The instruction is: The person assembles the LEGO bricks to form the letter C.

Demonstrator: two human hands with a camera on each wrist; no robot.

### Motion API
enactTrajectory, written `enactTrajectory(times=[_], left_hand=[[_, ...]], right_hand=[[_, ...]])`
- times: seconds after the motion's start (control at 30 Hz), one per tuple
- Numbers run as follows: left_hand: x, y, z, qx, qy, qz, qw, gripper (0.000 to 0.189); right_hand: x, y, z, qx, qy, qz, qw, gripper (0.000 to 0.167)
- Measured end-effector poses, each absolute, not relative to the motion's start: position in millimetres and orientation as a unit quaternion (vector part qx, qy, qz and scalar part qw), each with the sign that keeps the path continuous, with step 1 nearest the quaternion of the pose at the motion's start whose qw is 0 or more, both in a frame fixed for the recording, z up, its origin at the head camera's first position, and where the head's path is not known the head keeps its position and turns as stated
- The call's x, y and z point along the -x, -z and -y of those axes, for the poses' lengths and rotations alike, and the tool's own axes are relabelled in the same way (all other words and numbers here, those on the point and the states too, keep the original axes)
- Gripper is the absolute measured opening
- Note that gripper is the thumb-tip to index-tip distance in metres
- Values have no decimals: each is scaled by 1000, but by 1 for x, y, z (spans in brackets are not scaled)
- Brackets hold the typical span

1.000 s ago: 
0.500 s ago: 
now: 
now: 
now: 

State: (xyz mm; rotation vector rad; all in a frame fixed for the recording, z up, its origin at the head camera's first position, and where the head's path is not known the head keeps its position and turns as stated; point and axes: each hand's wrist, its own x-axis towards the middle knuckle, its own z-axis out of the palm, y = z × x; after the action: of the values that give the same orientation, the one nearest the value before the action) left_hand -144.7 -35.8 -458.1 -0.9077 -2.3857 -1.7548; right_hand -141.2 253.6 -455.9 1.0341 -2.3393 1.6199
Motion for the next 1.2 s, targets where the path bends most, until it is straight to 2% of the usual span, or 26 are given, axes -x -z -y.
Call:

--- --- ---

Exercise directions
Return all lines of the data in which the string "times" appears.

Your response
enactTrajectory, written `enactTrajectory(times=[_], left_hand=[[_, ...]], right_hand=[[_, ...]])`
- times: seconds after the motion's start (control at 30 Hz), one per tuple

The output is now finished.